What is required —
The answer must consist of each line below that contains the string "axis".

##### Excerpted records #####

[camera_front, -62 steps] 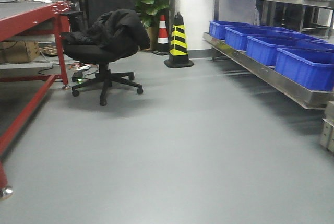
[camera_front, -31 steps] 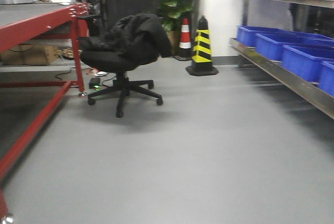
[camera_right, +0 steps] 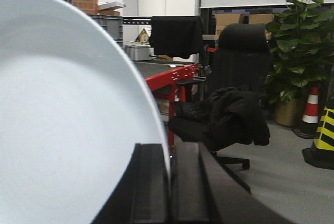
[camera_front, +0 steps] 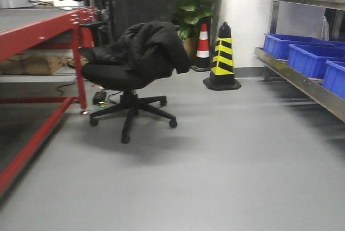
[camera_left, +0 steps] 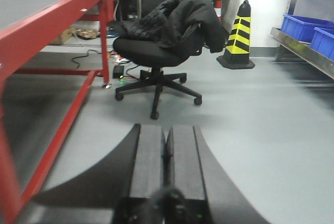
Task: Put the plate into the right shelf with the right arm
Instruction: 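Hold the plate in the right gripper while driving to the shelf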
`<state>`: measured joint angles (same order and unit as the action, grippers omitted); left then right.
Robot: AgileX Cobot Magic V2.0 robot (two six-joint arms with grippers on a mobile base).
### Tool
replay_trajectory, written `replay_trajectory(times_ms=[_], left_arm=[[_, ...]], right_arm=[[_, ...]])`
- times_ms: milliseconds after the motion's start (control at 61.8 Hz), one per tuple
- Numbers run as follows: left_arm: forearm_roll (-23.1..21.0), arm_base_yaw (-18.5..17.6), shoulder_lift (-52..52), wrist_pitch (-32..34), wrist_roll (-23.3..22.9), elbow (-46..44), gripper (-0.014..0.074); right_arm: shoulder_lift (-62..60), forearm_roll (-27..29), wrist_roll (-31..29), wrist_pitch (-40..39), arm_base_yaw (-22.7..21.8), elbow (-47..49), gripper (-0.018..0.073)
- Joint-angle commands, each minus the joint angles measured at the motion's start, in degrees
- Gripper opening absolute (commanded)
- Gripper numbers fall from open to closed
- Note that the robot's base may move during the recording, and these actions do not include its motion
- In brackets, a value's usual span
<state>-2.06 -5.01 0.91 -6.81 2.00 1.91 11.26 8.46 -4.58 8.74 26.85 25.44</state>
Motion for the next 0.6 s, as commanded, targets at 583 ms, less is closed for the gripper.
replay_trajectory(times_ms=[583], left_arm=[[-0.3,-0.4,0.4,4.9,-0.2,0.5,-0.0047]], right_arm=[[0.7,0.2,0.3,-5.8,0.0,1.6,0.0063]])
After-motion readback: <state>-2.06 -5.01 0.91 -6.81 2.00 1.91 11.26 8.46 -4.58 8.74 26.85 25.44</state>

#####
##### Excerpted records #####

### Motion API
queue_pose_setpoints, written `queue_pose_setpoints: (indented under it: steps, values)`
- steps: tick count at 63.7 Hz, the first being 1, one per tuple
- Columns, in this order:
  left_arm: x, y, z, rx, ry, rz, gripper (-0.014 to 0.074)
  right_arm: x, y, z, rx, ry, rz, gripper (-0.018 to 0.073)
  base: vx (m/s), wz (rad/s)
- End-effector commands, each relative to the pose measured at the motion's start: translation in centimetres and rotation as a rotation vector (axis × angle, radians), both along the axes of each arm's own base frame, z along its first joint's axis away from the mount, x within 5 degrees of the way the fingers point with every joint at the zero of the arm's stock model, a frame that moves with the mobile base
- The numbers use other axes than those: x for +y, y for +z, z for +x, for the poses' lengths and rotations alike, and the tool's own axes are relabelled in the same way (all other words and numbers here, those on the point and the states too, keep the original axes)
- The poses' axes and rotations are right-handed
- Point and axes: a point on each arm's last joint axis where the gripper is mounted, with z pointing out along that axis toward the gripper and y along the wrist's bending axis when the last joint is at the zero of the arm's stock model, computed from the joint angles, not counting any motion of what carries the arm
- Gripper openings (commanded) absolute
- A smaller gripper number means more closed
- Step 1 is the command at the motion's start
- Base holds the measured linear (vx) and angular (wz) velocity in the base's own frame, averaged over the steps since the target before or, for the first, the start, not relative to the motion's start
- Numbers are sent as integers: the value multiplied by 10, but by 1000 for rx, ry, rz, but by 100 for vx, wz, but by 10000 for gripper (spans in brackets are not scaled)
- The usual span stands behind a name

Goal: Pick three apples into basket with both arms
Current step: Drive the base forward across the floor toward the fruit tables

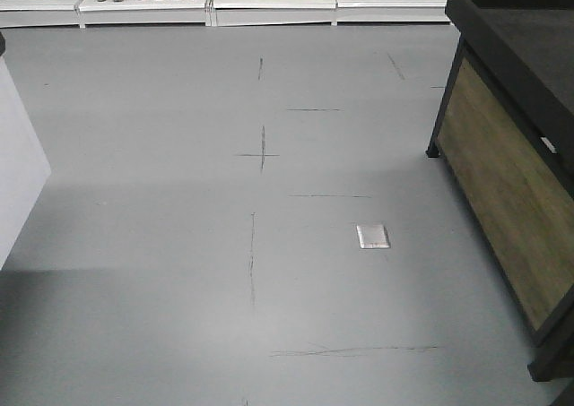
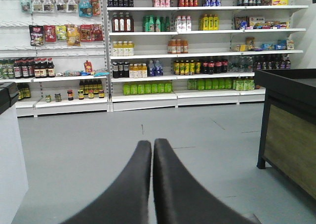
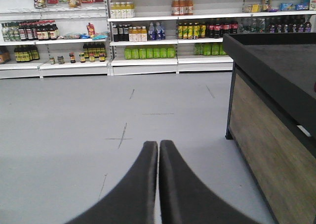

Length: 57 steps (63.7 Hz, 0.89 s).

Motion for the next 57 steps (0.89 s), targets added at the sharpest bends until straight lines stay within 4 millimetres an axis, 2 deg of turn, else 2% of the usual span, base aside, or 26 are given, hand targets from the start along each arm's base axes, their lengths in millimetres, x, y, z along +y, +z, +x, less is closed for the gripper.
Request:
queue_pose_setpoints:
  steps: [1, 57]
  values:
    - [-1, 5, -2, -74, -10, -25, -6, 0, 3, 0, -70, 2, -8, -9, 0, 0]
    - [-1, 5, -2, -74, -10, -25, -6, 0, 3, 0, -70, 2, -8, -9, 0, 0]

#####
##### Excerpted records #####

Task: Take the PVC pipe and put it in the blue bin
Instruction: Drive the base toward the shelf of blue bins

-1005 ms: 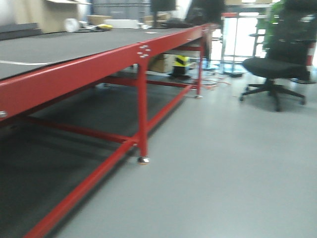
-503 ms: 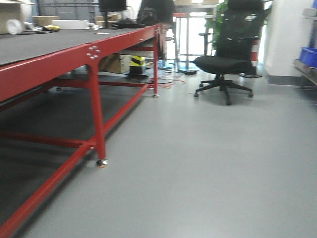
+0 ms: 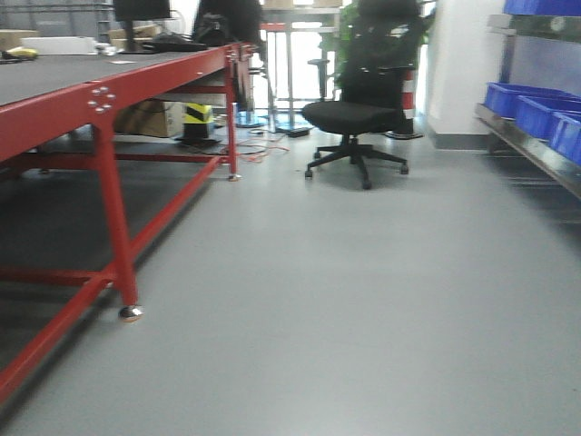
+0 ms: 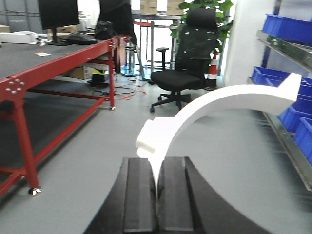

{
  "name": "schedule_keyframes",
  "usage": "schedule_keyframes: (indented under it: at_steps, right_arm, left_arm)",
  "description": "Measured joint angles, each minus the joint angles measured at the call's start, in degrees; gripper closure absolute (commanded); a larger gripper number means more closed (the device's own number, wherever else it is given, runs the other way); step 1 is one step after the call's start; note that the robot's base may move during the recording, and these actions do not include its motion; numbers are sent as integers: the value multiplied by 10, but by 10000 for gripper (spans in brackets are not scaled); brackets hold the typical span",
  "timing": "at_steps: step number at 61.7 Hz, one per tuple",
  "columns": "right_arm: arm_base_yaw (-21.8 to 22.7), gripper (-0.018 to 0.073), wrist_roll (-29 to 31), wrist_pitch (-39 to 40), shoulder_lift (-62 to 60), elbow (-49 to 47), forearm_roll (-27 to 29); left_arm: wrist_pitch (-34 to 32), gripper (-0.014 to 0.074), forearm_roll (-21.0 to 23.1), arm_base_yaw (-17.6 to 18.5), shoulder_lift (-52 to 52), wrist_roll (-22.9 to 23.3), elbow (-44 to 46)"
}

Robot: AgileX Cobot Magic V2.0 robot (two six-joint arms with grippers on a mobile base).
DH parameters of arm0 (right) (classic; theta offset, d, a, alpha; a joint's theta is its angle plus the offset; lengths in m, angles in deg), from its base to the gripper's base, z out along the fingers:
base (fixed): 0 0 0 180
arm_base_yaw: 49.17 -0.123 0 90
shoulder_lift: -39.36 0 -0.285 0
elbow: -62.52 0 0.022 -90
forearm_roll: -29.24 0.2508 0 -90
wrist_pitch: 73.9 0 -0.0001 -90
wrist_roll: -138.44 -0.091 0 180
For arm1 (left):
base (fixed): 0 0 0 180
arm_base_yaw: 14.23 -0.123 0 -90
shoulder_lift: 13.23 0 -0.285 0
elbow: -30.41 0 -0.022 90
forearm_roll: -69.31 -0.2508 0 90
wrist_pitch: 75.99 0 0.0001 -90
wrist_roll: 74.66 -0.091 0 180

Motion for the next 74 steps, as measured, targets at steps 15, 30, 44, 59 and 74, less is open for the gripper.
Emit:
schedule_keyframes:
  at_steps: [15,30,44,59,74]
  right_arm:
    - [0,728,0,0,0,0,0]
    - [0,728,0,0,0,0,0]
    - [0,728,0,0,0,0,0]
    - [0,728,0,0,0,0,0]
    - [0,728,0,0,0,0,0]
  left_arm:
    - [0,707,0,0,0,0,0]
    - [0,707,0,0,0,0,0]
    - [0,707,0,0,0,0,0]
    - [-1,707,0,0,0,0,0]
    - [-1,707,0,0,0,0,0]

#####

Result for this exercise —
- End-effector commands, each relative to the pose measured at the motion's start: translation in centimetres and rotation as a rotation vector (axis × angle, radians), both along the axes of each arm's own base frame, z along its first joint's axis away from the mount, x within 5 degrees of the way the fingers point with every joint at the zero of the arm's stock model, a frame that moves with the mobile base
- Point and axes: a point on each arm's last joint axis where the gripper is mounted, with z pointing out along that axis toward the gripper and y along the wrist's bending axis when the last joint is at the zero of the arm's stock model, computed from the joint angles, not counting any motion of what carries the arm
Motion for the next 57 steps (0.89 s), targets added at the sharpest bends until straight lines stay within 4 millimetres an axis, 2 deg of turn, else 2% of the usual span, base aside, or 26 are given, hand targets from the start along each arm's base axes, their lengths in millimetres, x, y, z along +y, +z, +x, less is closed for the gripper.

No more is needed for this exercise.